Many companies have taken their businesses and ventured into the international business world. Seeking to expand their companies bottom line, many companies have moved their plants to various countries throughout the world. For those seeking to make this idea your reality, there are several things one must consider. The most important thing is to get a broad and extensive understanding of International Business Law. This is the standardization of fundamental business practices throughout the world. This process is believed to promote global interdependence and transcends national states by establishing economic growth worldwide. International business law was established as a result of the United States victory in World War II. After winning World War II,the United States went about establishing the process of standardizing business practices worldwide. The American trading system put several legal standards into motion hoping to create a global regime of free trade with the U.S currency being the base dollar.

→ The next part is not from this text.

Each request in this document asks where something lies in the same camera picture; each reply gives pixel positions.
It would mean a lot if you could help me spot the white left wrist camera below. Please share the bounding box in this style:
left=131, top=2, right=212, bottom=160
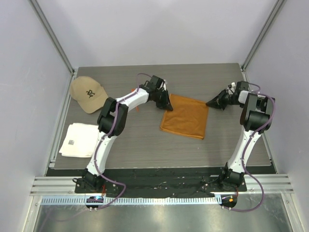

At its core, international business law is a issue of self interest. By having a single legal framework to govern international transactions, significant amounts of money has been saved. If a company had to constantly modify their functioning based on individual states, the cost would be too high and doing business overseas would be pointless. International business law has provided several avenues for profiteers to navigate through its legislation. International business law, at its root, is about transcending the nation state as the only source of legal authority. International business has become significantly easier and more profitable because of two reasons. First, technological developments have made global communication and transportation relatively quick and convenient. Second, the annihilation of a substantial part of the communist world. This has opened up many of the world’s economies to private business. Generally, capital is the most mobile of all the factors of production and can move relatively easily from one nation to another. Other factors of production, such as land and labor, either do not move or are less mobile. The result is, where capital is available in one country, it may also be used to invest in other countries. This allows the savvy businessman to take advantage of another nations’ land or labor.
International business differs from domestic business primarily because of the constant environment changes afforded by nation to nation business. In business countries are divided into three main categories: the more developed, the less developed, and newly emerging economies. Each category presents a different challenge economically, as each nation has significantly different financial resources. These distinctions are based of gross domestic product per capita(GPD/capita). It should be noted that international business law is vast and extensive and should approached accordingly. However, once a reasonable understanding is acquired the possible financial payoffs priceless.